For the 2020-2021 academic year, the UO Common Reading Program has chosen the 1619 Project Podcast. According to "Introducing '1619', a New York Times Audio Series.". (Aug 23, 2019) this podcast examines how slavery has transformed America, connecting past and present through the oldest form of storytelling.

Where can I listen to the 1619 podcast?

“1619” is a New York Times audio series, hosted by Nikole Hannah-Jones, that examines the long shadow of American slavery. Listen to the episodes below, or read the transcripts by clicking the icon to the right of the play bar. For more information about the series, visit nytimes.com/1619podcast.

What style of music signaled the birth of American music?

Black musicBlack music, forged in captivity, became the sound of complete artistic freedom. It also became the sound of America.

What is the 1619 Project New York Times?

The 1619 Project is a long-form journalism endeavor developed by Nikole Hannah-Jones, writers from The New York Times, and The New York Times Magazine which "aims to reframe the country's history by placing the consequences of slavery and the contributions of Black Americans at the very center of the United States' ...

Where can I read the 1619 project for free?

If you don't have a pdf reader, you can download one from here for free: https://get.adobe.com/reader/. Some of the visual features make the first pages of this file difficult to read.

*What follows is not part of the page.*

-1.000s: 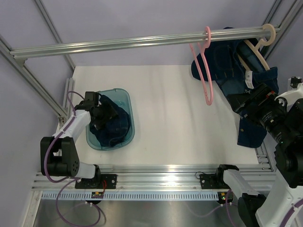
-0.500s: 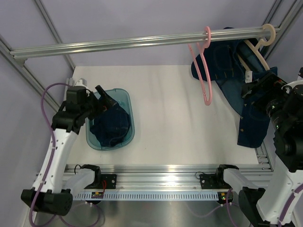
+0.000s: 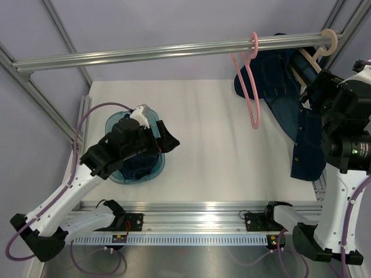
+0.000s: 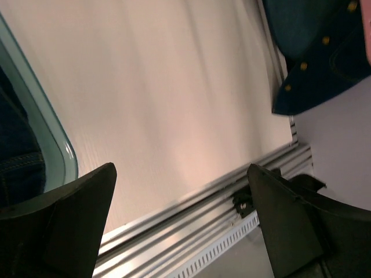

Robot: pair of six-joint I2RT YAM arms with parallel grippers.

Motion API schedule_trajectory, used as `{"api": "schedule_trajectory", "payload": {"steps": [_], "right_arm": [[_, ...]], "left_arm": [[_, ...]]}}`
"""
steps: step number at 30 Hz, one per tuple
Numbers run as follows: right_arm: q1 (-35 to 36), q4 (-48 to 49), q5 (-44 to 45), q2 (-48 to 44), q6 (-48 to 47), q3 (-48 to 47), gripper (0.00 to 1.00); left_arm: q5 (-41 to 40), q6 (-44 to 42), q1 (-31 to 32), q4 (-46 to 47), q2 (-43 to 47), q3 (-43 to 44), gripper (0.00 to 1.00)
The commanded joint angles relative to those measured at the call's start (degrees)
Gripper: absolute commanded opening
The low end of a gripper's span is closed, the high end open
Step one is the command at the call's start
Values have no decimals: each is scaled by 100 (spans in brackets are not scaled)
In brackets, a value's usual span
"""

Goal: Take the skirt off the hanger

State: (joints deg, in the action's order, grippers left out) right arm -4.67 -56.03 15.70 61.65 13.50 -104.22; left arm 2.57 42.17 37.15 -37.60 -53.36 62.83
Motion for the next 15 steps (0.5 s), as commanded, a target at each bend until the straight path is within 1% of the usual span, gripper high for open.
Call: {"api": "schedule_trajectory", "payload": {"steps": [1, 4, 5, 6, 8, 9, 11, 12, 13, 14, 15], "right_arm": [[-17, 1129, 984, 198, -759, 166, 99], [-43, 1585, 1206, 532, -1698, 96, 100], [-87, 1865, 1216, 654, -2223, 113, 100], [-252, 1894, 1190, 743, -2403, -18, 99], [-551, 1815, 787, 971, -2702, -124, 100], [-857, 1789, 533, 1024, -2773, -168, 100], [-1228, 1884, 137, 1007, -3061, -55, 100], [-1404, 1990, -257, 964, -3159, 59, 99], [-1823, 2069, -539, 920, -3265, 260, 99], [-2027, 2226, -794, 858, -3300, 358, 99], [-2221, 2263, -1467, 849, -3353, 481, 100]], "left_arm": [[-125, 19, 486, 841, -95, -200, 99], [-37, 37, 820, 1131, -69, -419, 99], [-37, 37, 890, 1211, 18, -490, 99], [-37, 11, 1004, 1281, 71, -560, 99], [-28, -95, 1014, 1352, 159, -684, 99], [-54, -156, 1014, 1300, 212, -693, 99], [-160, -279, 1014, 1247, 282, -710, 99], [-134, -315, 1014, 1247, 370, -737, 99], [-99, -341, 1014, 1299, 414, -746, 99], [-12, -402, 1014, 1300, 441, -720, 99], [15, -420, 1005, 1291, 458, -702, 99]]}}
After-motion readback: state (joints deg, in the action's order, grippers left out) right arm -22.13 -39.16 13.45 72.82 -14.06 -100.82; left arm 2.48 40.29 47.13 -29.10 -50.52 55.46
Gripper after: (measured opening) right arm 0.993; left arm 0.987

What year did slavery end?

1865The House Joint Resolution proposing the 13th amendment to the Constitution, January 31, 1865; Enrolled Acts and Resolutions of Congress, 1789-1999; General Records of the United States Government; Record Group 11; National Archives.

What is believed to be the earliest American song?

What is believed to the first original American song was written by a signer of the Declaration of Independence. The composer was Francis Hopkinson (1737-1791). He was a lawyer and also an amateur composer. His song, "My Days Have Been So Wondrous Free," was composed in 1759.

What is black music known as?

African American music (also called black music, formerly known as race music) is an umbrella term given to a range of music and musical genres such as afrobeat emerging from or influenced by the culture of African Americans, who have long constituted a large ethnic minority of the population of the United States.

What is the oldest genre of music in the world?

Information on musical practices, genres, and thought is mainly available through literature, visual depictions, and increasingly as the period progresses, instruments. The oldest surviving written music is the Hurrian songs from Ugarit, Syria. Of these, the oldest is the Hymn to Nikkal (hymn no.

Who were the first slaves in history?

The first slaves were brought to the Americas in 1619, when 20 men from Africa were brought to Jamestown, VA. Historians are not sure whether this was the true beginning of the legal slave trade in the colonies. Indentured servitude already existed in the region.

Where did slavery start in Africa?

Where did enslaved Africans come from? In the first 150 years of the trade, West Central Africa supplied nine out of ten African people destined for a life of slavery in the Americas. Except for a fifty-year period between 1676 and 1725, West Central Africa sent more slaves to the Americas than any other region.

Why is 1619 an important date?

Although English colonists in Virginia did not invent slavery, and the transition from a handful of bound African laborers to a legalized system of full-blown chattel slavery took many decades, 1619 marks the beginning of race-based bondage that defined the African American experience.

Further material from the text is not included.